Часы бьют полночь (Даровский) - страница 246

— Я согласна, — прошептала Оля и закрыла глаза. — Полностью согласна, ещё согласнее, чем он. Так иди же ко мне, сволочь ты этакая. Иди, потому что в том теле тебе сейчас будет… жарко.

Она схватила его за руку — порез к порезу, ладонь к ладони. Тот по-прежнему не реагировал.

Над головой вспыхнул ослепительно белый свет. Наконец-то прожекторы включились. Отлично. Как раз вовремя.

Уши разорвал пронзительный визг: истерично, болезненно завыла мазутно-чёрная масса. Зашевелилась, скукожилась под этим светом, отпуская её ноги, уползая назад, во тьму, из которой когда-то пришла.

Мгновение — и от жижи, что растекалась по всему залу, не осталось и следа.

Туда ей и дорога.

Оля с облегчением вздохнула и отступила назад, в единственное место в этом чёртовом зале, где до сих пор стоял полумрак. В тень огромной новогодней ёлки.

Женька изваянием застыл в пятне света, белоснежного света праздничной иллюминации, пригвоздившего его к одному месту, света, что не давал сделать лишнего шага.

Она помнила: яркий свет парализует их и не даёт двигаться. А значит, когда весь зал залит сиянием, и этот Дом культуры — самое светлое место в городе, существу некуда бежать. Некуда скрыться. Кроме как…

Кровь сочилась между их сплетёнными пальцами.

Часы били полночь. И те, и другие.

Её судьба решалась здесь и сейчас. Невнятные сны, что начались в ноябре, и всё, что случилось после них, — кошачьи трупы, Фролов со змеёй, ссора со Стаськой, травля, «они», убийство, Север, Рэна — всё схлопнулось в точку, одну-единственную точку, где Оля стояла в тени от ёлки и держала Женьку за руку, а между пальцев шевелилось… нечто.
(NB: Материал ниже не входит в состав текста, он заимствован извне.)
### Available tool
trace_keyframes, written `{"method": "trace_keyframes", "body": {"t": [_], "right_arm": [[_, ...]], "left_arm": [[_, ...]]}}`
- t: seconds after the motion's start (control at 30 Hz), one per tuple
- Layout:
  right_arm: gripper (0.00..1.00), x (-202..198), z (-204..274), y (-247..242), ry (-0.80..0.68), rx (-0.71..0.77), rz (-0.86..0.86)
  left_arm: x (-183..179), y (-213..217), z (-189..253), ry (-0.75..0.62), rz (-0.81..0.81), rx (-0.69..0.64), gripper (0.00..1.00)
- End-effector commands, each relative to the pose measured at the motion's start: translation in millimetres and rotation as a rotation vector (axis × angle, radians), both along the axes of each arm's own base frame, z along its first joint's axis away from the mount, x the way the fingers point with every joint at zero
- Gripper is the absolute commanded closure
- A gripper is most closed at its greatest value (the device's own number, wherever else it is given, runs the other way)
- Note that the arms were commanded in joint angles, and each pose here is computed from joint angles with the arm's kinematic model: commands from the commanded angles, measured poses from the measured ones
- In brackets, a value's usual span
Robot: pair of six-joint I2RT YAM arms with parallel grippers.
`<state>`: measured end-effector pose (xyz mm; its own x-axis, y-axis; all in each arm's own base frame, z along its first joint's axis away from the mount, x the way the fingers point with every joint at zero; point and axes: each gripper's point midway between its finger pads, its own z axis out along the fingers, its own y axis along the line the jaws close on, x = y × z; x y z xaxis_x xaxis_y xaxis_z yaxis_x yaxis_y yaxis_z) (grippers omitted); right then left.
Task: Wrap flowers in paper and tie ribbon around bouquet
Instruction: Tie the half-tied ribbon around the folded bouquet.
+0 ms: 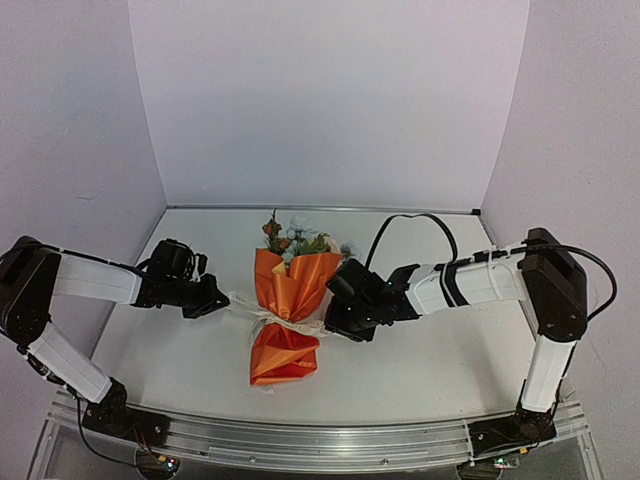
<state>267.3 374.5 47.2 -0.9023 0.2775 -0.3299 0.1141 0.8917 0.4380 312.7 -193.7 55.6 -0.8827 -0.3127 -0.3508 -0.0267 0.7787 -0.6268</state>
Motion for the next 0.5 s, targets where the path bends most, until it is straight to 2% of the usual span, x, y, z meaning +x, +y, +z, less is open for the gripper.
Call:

Рука горела. Не болела даже — пылала, заходилась нелюдским жаром, точно по венам и впрямь тёк жидкий огонь, тёк раскалённый металл, текла сумасшедшая, безумная, чудовищная сила.

Женька прерывисто вздохнул и дёрнулся. Поднял на Олю глаза — усталые и тревожные, но знакомые. Человеческие.

Привычного серого цвета, без всяких инфернальных огоньков.

— Что ты… — пробормотал он, всматриваясь в лицо Оли непонимающим, ещё осоловевшим взглядом не проснувшегося до конца человека.

А потом перевёл глаза на их сплетённые пальцы — и недоумение сменилось паникой.

— Да ты с ума сошла! Это что, и есть твой «план»?! Прекрати! Отпусти немедленно, оно же…

Он попытался выдернуть руку, но та, похоже, всё ещё плохо слушалась.

Часы били полночь. Оля улыбнулась.

— Верь мне, — отозвалась она и лишь сильнее стиснула пальцы на его ладони. — Я справлюсь, вот увидишь.

Тело пронзила резкая болезненная вспышка. Руку и вовсе будто раскалённым штырём прошило. Оля не удержалась на ногах: грохнулась на колени, но пальцы не разжала. Нельзя. Рано, слишком рано.